What the task requires:
If you see a picture in the data below, omit it and copy the rest exactly.

Data below:
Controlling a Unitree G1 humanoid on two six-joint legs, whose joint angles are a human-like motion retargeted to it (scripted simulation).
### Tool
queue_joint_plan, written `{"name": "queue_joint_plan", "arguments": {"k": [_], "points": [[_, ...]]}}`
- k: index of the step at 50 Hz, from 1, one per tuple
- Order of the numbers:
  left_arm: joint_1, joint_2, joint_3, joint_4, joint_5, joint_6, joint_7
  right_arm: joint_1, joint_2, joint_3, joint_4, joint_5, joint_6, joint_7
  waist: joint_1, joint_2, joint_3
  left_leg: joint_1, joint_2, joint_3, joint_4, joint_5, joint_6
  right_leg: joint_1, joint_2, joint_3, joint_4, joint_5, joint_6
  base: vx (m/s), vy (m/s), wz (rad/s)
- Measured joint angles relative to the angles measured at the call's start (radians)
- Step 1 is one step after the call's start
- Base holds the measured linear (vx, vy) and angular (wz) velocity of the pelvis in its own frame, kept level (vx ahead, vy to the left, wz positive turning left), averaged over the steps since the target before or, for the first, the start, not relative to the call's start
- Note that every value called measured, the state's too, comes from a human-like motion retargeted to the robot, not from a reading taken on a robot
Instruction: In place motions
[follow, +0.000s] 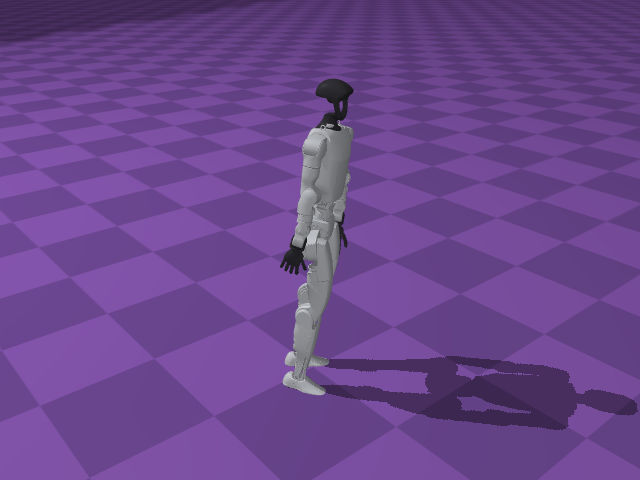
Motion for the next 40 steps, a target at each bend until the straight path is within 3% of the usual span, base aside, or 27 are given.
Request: {"name": "queue_joint_plan", "arguments": {"k": [6, 20, 32, 40], "points": [[0.019, -0.007, -0.012, 0.040, 0.028, 0.004, 0.007, -0.023, 0.028, 0.026, -0.103, -0.016, -0.006, 0.024, -0.061, 0.018, -0.013, 0.002, 0.000, -0.008, -0.001, -0.003, 0.002, -0.013, -0.001, -0.001, 0.003, 0.010, 0.006, 0.00, 0.09, -0.01], [0.010, -0.008, -0.035, 0.035, 0.075, 0.010, 0.002, -0.049, 0.025, 0.048, -0.153, -0.018, -0.021, 0.052, -0.037, 0.017, -0.014, -0.008, -0.006, 0.028, 0.000, -0.008, 0.004, -0.035, -0.009, 0.036, 0.024, 0.011, 0.014, 0.00, 0.03, -0.15], [-0.018, -0.009, -0.054, 0.044, -0.017, -0.021, 0.007, -0.028, 0.007, 0.006, -0.077, -0.029, 0.003, 0.067, -0.055, 0.005, 0.023, -0.010, -0.009, 0.042, 0.000, 0.003, 0.019, -0.053, -0.017, 0.043, 0.071, 0.012, 0.018, -0.01, 0.00, -0.02], [-0.073, 0.019, -0.126, 0.028, 0.010, -0.015, -0.007, -0.039, 0.023, 0.027, -0.124, -0.031, -0.003, 0.064, -0.102, 0.009, 0.061, -0.012, 0.019, 0.141, -0.015, 0.001, 0.021, -0.100, -0.005, 0.034, 0.088, -0.020, -0.013, -0.17, 0.11, -0.68]]}}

Solution to this exercise:
Controlling a Unitree G1 humanoid on two six-joint legs, whose joint angles are a human-like motion retargeted to it (scripted simulation).
### Tool
queue_joint_plan, written `{"name": "queue_joint_plan", "arguments": {"k": [_], "points": [[_, ...]]}}`
- k: index of the step at 50 Hz, from 1, one per tuple
- Order of the numbers:
  left_arm: joint_1, joint_2, joint_3, joint_4, joint_5, joint_6, joint_7
  right_arm: joint_1, joint_2, joint_3, joint_4, joint_5, joint_6, joint_7
  waist: joint_1, joint_2, joint_3
  left_leg: joint_1, joint_2, joint_3, joint_4, joint_5, joint_6
  right_leg: joint_1, joint_2, joint_3, joint_4, joint_5, joint_6
  base: vx (m/s), vy (m/s), wz (rad/s)
- Measured joint angles relative to the angles measured at the call's start (radians)
- Step 1 is one step after the call's start
- Base holds the measured linear (vx, vy) and angular (wz) velocity of the pelvis in its own frame, kept level (vx ahead, vy to the left, wz positive turning left), averaged over the steps since the target before or, for the first, the start, not relative to the call's start
- Note that every value called measured, the state's too, comes from a human-like motion retargeted to the robot, not from a reading taken on a robot
Instruction: In place motions
[follow, +0.000s] 
Motion for the next 40 steps, a target at each bend until the straight path is within 3% of the usual span, base aside, or 27 are given.
Request: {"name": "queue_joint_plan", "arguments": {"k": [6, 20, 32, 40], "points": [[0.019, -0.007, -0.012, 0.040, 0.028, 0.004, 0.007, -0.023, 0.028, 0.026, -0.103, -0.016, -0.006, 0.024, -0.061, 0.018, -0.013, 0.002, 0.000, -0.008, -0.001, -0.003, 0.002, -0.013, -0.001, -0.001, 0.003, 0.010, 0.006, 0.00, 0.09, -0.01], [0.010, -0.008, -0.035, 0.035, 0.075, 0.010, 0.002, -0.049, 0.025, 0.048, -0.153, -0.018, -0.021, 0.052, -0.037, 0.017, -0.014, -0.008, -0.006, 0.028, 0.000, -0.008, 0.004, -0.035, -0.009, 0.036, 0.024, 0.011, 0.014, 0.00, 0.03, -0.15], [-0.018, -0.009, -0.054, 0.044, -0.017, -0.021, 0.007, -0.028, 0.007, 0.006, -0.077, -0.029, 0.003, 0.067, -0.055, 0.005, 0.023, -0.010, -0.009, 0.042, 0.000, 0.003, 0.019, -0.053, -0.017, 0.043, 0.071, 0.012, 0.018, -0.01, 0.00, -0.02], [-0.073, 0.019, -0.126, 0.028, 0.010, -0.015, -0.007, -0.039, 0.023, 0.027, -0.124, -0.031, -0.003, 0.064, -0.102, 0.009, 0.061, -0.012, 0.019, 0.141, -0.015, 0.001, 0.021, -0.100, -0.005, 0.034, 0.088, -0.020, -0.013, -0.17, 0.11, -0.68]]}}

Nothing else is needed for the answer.